Continuing to pare research and development, DuPont plans to cut its spending on R&D in 2016 to between $1.6 billion and $1.7 billion, a roughly 10% decline from the $1.9 billion the firm devoted to research in 2015. DuPont revealed the budget cut while announcing a decline in fourth-quarter sales and earnings. The reduction will take the firm’s R&D spending to roughly the same amount it spent in 2010. And it follows the company’s January dismissal, according to C&EN sources, of more than 200 Central Research & Development scientists at its Experimental Station near Wilmington, Del. Those layoffs were part of a larger cost-saving effort that includes cutting 10% of the firm’s 54,000 employees and reducing costs by more than $700 million. The effort is in advance of DuPont’s planned merger with Dow Chemical, which will be followed by a split of the combined company into separate agricultural, materials science, and specialty products firms.

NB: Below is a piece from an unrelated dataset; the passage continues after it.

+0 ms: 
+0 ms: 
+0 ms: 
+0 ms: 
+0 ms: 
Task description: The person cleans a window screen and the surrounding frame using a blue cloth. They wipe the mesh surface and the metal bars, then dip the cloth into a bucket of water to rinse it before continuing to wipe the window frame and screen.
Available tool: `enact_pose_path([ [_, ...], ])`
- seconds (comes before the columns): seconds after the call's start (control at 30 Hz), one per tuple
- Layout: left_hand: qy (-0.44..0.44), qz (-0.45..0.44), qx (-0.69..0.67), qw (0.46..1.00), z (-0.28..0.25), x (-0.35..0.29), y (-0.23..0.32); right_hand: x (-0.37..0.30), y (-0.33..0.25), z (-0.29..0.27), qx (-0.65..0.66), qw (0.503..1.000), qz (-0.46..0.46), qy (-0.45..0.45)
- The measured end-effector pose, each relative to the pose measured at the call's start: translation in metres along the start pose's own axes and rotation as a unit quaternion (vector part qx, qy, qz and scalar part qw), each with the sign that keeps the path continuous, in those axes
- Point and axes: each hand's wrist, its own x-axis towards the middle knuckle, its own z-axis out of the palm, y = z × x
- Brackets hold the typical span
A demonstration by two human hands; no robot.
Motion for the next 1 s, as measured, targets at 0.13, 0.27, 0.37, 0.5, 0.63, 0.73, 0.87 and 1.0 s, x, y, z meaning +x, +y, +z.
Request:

During a conference call with investors, CEO Edward D. Breen defended DuPont’s research spending, saying the firm will still be “one of the highest R&D companies in the world.” Breen noted “we were very selective” in making the R&D reductions. He also attempted to reassure investors that “the long-term success of our businesses will be driven by innovation and strong returns on R&D investments.” He added, “I know there’s been a lot said and talked about it, but through the last 15 years, R&D has averaged $1.65 billion.” Breen also revealed that DuPont would reduce spending on new plants and equipment by more than 20% in 2016. “After looking hard at every project and its expected returns, we approved 2016 capital expenditures of $1.1 billion,” he said.